Erdoğan kündigte kürzlich an, die für Juni geplanten Präsidentschafts- und Parlamentswahlen auf Mai vorziehen zu wollen. Gegen wen Erdoğan in der Präsidentschaftswahl dann antreten wird, bleibt derzeit noch offen. Sechs Oppositionsparteien, die sich zu einer Allianz zusammengeschlossen haben, wollen ihren gemeinsamen Kandidaten im Februar bekanntgeben. Im Grunde handelt sich bei dieser Koalition um eine prowestliche Allianz, was die Außenpolitik anbetrifft. 
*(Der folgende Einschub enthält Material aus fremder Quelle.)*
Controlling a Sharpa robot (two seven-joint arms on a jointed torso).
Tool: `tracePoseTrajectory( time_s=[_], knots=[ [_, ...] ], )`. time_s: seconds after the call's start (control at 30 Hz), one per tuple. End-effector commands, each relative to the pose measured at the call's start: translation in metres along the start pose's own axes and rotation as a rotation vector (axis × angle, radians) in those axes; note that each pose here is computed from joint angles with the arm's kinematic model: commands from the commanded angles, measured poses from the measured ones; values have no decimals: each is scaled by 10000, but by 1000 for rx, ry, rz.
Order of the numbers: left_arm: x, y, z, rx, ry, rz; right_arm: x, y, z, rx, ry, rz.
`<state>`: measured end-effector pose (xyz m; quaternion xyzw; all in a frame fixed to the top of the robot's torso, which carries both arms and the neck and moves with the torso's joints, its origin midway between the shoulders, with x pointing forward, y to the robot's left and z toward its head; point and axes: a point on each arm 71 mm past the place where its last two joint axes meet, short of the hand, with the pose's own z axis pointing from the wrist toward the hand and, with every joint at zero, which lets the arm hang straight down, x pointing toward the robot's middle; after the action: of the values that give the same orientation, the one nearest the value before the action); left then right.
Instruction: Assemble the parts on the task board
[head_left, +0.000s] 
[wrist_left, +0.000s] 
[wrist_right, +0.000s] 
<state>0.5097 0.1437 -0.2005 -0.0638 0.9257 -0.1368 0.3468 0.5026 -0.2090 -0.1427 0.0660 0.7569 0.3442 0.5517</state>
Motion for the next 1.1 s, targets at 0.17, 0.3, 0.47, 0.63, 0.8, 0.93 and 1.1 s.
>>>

Wenn man sich in Ankara weiterhin bei der "Isolierung Russlands" querstellt, würde der Westen wohl im Zuge der anstehenden Wahlen in der Türkei ein groß angelegte Kampagne gegen Erdoğan starten. Der Westen fokussiert sich nach altem Muster immer auf potenzielle Bruchlinien in den Ländern, in denen er seinen Einfluss zurückgewinnen will, sei es in Iran der Hidschāb oder in der Türkei der Kurden-Konflikt. Genau eine Woche nach der Aufnahme Irans als Vollmitglied der Shanghaier Organisation für Zusammenarbeit (SOZ) bei deren Gipfeltreffen erschütterte das Land eine Welle gewaltiger Unruhen. Die Wahlen in der Türkei wären in diesem Sinne ein guter Zeitpunkt, zu dem der Westen seine Chance für die Rückholung dieses Landes in die transatlantische Allianz ausloten kann.